Q1: Why use Queues in Laravel?
Performance: To offload time-consuming tasks (sending emails, processing uploads, generating reports) from the main request cycle. This ensures the user gets a fast response.
Reliability: Jobs can be retried automatically if they fail.
Q2: How do you handle failed jobs?
Configuration: You can define $tries or $backoff properties on the Job class.
Failed Table: Failed jobs are logged to the failed_jobs database table.
Retrying: You can use Artisan commands like queue:retry all or queue:retry {id} to re-run them after fixing the issue.
Q3: What is Laravel Horizon?
Tool: A dashboard and configuration system for Redis queues.
Features: It allows you to monitor key metrics like job throughput, runtime, and failures. It also allows you to balance workers across different queues based on workload (auto-scaling).
Q4: Explain the difference between `dispatch()` and `dispatchSync()`.
`dispatch()`: Pushes the job to the queue.
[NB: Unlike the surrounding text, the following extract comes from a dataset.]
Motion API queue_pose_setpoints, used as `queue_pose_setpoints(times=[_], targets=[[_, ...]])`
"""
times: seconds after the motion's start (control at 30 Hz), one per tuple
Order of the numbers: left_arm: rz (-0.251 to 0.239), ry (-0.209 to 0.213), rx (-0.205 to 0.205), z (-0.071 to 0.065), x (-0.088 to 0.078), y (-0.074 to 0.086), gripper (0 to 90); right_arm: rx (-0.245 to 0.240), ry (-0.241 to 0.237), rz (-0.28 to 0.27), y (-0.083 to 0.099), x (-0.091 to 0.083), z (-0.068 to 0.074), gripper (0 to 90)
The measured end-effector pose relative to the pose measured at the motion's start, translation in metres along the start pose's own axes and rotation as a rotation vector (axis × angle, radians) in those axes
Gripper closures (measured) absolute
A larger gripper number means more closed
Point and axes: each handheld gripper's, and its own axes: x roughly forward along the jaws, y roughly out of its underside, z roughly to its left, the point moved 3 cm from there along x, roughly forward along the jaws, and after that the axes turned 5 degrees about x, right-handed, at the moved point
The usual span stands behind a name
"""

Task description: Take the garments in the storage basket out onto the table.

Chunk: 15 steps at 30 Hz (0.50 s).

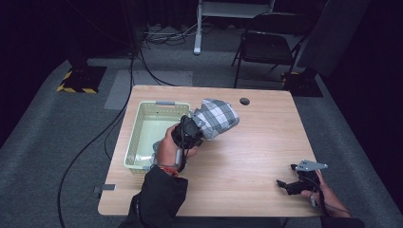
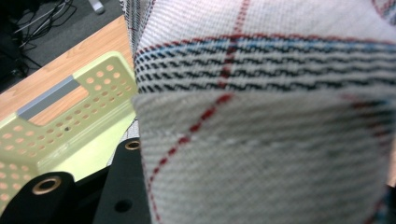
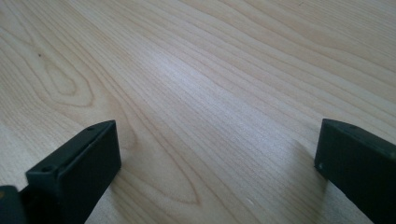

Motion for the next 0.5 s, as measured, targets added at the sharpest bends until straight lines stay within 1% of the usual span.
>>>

The job will be processed asynchronously by a queue worker in the background. The user gets an immediate response.
`dispatchSync()`: Executes the job immediately within the current request lifecycle. It does not go to the queue. It behaves like a normal function call.
Q5: How do you prevent a job from running twice (Atomic Locks)?
Scenario: If a worker times out but the job is still running, another worker might pick it up, causing duplication.
Solution: Use Cache::lock() or the ShouldBeUnique interface.
// In Job class
public function middleware()
{
return [new WithoutOverlapping($this->user->id)];
}
Q6: What is the difference between `queue:work` and `queue:listen`?
`queue:work`: Boots the framework once and processes jobs in a loop. It is much more efficient (faster) but requires you to restart the worker (queue:restart) when you change code.
`queue:listen`: Boots the framework for every job. It is slower but useful for local development because it automatically picks up code changes.